Expand std::string_view support to str, bytes, memoryview (#3521)

* Expand string_view support to str, bytes, memoryview

1. Allows constructing a str or bytes implicitly from a string_view;
   this is essentially a small shortcut allowing a caller to write
   `py::bytes{sv}` rather than `py::bytes{sv.data(), sv.size()}`.

2. Allows implicit conversion *to* string_view from py::bytes -- this
   saves a fair bit more as currently there is no simple way to get such
   a view of the bytes without copying it (or resorting to Python API
   calls).

   (This is not done for `str` because when the str contains unicode we
   have to allocate to a temporary and so there might not be some string
   data we can properly view without owning.)

3. Allows `memoryview::from_memory` to accept a string_view.  As with
   the other from_memory calls, it's entirely your responsibility to
   keep it alive.

This also required moving the string_view availability detection into
detail/common.h because this PR needs it in pytypes.h, which is higher
up the include chain than cast.h where it was being detected currently.

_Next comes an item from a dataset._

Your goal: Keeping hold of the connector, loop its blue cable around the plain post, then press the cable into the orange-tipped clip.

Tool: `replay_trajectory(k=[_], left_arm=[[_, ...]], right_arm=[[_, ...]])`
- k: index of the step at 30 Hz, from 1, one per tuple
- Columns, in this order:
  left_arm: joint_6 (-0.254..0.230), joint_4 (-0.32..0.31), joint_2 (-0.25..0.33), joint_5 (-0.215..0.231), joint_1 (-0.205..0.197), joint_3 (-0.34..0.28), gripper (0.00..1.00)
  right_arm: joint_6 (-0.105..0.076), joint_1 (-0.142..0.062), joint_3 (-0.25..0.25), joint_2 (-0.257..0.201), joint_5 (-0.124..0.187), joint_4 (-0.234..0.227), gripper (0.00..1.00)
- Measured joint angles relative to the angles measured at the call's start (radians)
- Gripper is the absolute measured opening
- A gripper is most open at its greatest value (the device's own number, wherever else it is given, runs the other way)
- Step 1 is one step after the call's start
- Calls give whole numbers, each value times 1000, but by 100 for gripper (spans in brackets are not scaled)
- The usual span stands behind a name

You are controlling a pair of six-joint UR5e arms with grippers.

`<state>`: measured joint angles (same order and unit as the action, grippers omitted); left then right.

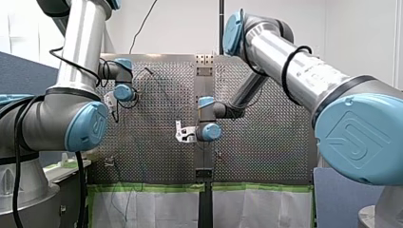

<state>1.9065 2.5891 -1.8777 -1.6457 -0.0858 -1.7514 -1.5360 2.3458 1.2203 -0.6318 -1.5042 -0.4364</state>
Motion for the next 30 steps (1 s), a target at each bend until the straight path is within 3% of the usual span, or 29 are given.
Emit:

* Move string_view include to pytypes.h

* CI-testing a fix for the "ambiguous conversion" issue.

This change is known to fix the `tensorflow::tstring` issue reported under https://github.com/pybind/pybind11/pull/3521#issuecomment-985100965

TODO: Minimal reproducer for the `tensorflow::tstring` issue.

* Make clang-tidy happy (hopefully).

* Adding minimal reproducer for the `tensorflow::tstring` issue.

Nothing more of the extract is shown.